Ora, está tudo dito e repetido para quem queira ouvir: não vai haver um Estado Palestiniano, o governo israelita pretende anexar os territórios e toda a tentativa de oficializar isto agora em lei é apenas uma performance política, porque quem está comprometido de verdade com este processo não fala, faz. Se há alguma dúvida sobre a intenção israelita de embarcar num processo de paz com uma via política para os palestinianos, mesmo que como parte de um acordo restritivo que não apresenta quaisquer condições de concretização ou sequer inclui a voz palestiniana no processo, penso que estamos esclarecidos.

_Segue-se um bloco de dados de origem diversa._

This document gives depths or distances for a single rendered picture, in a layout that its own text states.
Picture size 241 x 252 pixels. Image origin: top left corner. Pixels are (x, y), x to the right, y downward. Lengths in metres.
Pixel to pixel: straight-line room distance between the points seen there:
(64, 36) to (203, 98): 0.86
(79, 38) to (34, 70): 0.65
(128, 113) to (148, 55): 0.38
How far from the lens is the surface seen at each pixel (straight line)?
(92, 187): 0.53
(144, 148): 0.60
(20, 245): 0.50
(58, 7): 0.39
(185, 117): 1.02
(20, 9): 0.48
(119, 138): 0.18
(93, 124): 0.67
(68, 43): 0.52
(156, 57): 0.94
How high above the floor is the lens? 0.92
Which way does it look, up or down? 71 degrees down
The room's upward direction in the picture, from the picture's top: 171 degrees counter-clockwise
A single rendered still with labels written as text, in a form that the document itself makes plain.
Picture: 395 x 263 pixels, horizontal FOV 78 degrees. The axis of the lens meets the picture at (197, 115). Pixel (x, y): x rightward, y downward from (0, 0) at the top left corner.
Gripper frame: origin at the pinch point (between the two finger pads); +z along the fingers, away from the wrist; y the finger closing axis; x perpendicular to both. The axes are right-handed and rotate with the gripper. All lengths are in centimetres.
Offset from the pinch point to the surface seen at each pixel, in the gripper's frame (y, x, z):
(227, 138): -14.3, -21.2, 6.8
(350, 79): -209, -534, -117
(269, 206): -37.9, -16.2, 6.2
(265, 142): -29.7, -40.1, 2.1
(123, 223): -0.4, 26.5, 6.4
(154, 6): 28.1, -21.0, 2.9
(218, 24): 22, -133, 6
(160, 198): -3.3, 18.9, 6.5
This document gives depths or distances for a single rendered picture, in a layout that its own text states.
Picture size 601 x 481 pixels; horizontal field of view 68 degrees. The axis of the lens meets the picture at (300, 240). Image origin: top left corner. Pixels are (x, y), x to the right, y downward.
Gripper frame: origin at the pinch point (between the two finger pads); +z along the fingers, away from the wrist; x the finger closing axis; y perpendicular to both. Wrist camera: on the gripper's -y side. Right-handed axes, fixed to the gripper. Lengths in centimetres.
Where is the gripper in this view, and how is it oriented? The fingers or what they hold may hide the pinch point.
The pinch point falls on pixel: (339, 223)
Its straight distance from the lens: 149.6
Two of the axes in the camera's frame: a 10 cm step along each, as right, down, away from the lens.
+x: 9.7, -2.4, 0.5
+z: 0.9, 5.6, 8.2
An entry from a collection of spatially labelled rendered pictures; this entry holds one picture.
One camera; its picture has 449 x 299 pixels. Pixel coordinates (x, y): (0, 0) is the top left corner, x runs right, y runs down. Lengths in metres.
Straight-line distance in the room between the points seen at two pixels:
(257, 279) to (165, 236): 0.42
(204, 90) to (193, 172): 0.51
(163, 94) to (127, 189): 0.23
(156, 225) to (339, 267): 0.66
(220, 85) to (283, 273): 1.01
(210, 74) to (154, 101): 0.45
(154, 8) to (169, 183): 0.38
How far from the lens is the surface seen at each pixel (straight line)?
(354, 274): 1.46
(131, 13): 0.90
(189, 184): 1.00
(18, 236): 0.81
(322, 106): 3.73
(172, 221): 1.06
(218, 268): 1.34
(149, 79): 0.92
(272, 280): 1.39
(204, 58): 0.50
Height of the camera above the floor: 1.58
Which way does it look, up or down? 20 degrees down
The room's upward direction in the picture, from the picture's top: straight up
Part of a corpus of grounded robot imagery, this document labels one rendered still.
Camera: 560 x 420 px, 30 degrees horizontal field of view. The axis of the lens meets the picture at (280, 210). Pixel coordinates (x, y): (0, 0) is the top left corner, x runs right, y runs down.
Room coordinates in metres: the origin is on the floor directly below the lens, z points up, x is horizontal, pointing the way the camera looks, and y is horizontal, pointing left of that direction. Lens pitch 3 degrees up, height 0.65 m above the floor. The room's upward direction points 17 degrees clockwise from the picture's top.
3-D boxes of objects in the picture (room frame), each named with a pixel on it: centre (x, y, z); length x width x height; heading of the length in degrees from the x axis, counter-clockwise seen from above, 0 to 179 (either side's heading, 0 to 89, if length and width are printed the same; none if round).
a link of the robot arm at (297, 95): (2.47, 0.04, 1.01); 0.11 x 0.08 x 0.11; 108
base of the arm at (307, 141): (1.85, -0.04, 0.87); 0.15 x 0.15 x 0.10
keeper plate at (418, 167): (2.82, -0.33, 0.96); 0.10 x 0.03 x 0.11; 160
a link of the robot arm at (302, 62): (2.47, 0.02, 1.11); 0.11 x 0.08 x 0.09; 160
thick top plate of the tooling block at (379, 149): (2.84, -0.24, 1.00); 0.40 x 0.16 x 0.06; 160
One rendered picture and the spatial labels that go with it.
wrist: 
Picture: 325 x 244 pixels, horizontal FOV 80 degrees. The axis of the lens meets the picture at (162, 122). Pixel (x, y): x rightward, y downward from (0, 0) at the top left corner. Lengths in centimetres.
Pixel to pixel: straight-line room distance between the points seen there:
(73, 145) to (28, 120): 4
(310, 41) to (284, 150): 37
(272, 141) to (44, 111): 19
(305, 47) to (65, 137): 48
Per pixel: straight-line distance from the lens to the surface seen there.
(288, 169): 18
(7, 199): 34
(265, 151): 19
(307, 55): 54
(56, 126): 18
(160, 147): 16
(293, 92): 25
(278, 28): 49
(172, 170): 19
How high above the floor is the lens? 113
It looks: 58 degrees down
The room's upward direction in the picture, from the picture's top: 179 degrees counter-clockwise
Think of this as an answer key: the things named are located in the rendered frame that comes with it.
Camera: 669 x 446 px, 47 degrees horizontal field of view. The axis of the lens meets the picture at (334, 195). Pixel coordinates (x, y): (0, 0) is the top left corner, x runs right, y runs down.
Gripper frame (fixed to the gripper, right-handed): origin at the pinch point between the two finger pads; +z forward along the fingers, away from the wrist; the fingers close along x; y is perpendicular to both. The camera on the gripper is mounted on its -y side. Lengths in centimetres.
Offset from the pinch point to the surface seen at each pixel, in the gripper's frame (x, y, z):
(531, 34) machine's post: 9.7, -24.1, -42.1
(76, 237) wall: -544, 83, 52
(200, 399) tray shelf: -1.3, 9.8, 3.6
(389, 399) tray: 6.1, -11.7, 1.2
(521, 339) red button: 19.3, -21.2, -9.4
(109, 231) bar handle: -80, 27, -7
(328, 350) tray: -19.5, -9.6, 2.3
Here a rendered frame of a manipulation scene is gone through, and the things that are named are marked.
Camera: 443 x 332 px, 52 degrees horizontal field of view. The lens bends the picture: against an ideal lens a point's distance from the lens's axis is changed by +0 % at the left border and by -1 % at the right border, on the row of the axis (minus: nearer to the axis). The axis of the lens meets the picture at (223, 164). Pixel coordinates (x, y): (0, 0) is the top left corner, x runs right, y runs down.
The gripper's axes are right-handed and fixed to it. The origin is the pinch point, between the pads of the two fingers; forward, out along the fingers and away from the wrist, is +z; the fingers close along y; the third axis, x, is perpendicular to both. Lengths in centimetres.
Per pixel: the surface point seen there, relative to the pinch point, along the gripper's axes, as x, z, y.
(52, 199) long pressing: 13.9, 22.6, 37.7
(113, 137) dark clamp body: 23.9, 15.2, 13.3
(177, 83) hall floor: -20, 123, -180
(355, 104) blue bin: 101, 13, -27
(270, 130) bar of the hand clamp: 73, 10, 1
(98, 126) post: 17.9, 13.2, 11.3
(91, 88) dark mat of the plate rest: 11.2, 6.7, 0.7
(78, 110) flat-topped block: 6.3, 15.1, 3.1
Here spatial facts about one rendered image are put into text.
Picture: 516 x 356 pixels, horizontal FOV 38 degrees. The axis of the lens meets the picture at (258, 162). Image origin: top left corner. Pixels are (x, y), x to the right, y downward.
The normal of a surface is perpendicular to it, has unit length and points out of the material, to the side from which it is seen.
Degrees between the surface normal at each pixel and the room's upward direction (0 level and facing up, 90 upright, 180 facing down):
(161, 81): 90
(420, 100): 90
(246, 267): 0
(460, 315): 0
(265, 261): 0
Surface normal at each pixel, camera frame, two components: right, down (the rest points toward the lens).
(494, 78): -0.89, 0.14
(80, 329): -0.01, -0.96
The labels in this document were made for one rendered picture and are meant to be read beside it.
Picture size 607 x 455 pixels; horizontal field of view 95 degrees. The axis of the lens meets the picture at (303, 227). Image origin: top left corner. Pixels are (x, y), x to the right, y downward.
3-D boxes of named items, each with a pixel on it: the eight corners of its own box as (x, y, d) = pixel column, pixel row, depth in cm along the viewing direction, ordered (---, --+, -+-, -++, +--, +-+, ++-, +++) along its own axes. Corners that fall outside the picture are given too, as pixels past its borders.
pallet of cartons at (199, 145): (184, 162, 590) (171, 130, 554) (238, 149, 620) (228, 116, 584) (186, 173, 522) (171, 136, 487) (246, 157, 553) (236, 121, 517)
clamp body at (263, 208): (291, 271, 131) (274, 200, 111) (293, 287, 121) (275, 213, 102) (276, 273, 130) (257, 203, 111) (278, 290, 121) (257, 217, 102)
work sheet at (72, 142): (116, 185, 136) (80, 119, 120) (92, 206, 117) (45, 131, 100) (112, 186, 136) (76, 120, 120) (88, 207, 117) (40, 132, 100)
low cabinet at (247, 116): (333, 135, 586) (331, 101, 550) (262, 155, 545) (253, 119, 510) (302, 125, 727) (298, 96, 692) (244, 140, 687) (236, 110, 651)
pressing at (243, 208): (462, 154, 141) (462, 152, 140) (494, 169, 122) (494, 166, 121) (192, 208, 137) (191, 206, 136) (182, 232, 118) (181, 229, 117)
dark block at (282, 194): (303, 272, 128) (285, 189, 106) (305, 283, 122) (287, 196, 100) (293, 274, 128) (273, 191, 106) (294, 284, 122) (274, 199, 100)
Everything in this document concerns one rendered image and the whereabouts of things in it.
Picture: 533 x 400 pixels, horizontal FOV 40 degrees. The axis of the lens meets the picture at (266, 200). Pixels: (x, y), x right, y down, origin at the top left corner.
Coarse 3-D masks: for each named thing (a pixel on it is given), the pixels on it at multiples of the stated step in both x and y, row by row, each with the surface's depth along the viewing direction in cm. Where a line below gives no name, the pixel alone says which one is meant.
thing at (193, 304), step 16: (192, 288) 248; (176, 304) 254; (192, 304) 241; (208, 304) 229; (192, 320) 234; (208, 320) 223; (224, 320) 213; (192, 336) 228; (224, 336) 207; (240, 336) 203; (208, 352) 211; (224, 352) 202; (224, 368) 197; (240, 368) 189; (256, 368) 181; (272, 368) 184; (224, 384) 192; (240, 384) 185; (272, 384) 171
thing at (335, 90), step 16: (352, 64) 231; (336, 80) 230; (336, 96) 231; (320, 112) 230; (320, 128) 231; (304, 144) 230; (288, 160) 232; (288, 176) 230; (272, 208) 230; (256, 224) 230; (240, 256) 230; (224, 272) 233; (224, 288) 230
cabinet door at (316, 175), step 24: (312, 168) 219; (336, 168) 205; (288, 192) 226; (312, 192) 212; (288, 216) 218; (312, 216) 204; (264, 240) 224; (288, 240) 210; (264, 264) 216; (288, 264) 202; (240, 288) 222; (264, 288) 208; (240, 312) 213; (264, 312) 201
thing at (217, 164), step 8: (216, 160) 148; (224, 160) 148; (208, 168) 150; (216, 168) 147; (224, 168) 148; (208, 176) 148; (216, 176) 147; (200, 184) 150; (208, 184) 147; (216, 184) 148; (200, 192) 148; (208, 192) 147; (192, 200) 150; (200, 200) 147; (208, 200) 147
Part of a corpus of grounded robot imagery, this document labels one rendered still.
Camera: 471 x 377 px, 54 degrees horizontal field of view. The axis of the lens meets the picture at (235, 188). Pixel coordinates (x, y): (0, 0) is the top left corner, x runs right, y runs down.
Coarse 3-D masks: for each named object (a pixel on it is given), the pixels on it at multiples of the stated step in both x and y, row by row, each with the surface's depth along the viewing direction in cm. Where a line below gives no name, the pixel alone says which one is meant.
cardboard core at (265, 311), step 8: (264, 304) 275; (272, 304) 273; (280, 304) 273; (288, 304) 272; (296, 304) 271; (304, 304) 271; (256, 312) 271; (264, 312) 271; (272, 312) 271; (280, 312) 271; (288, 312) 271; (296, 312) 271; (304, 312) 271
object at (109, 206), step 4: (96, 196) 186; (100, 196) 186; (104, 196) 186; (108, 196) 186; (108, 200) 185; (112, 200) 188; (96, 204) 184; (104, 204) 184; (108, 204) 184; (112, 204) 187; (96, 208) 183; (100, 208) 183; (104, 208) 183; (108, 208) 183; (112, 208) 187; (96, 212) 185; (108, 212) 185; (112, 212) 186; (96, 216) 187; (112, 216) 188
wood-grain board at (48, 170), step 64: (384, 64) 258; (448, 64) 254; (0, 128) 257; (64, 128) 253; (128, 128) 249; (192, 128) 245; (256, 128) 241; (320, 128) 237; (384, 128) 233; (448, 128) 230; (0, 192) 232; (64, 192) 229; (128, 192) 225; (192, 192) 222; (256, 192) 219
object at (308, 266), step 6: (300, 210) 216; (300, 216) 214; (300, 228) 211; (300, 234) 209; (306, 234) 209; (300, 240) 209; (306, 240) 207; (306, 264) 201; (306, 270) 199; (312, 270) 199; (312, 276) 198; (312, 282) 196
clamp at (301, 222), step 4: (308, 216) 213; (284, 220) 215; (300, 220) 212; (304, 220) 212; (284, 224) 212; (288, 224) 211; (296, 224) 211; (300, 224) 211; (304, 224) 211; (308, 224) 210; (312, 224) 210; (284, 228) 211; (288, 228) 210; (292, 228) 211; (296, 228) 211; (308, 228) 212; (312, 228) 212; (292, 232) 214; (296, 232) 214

Não vale a pena continuar a minimizar o que é dito e repetido à luz do dia, sem vergonha e sem pudor. E isto é resultado direto da liderança de Donald Trump na Casa Branca, que levou a uma completa eliminação da hipocrisia no sistema internacional. Quando falamos em hipocrisia, pensamos numa palavra negativa, no jogo mentiroso e na tentativa de ludibriação dos factos. Mas hoje percebe-se que a hipocrisia é, na verdade, essencial, porque representa a existência de alguma bússola moral e da sensação de que há limites e nem tudo é permitido.

Com a Riviera de Gaza, com a capitulação da Ucrânia, com o desabamento das relações entre EUA e União Europeia, Donald Trump disse para o mundo que entramos, de vez, na era do contra-factual. Tudo pode ser dito e, no dia seguinte, contrariado. Mesmo que existam vídeos e provas, os factos já não importam no mundo da pós-verdade. E isto se expande de forma nefasta por todo o mundo, incluindo nos nossos países e nas democracias ocidentais. A consequência direta disto é que nem hipócritas temos mais que ser. E com a perda da hipocrisia, vem a perda da vergonha e da moralidade.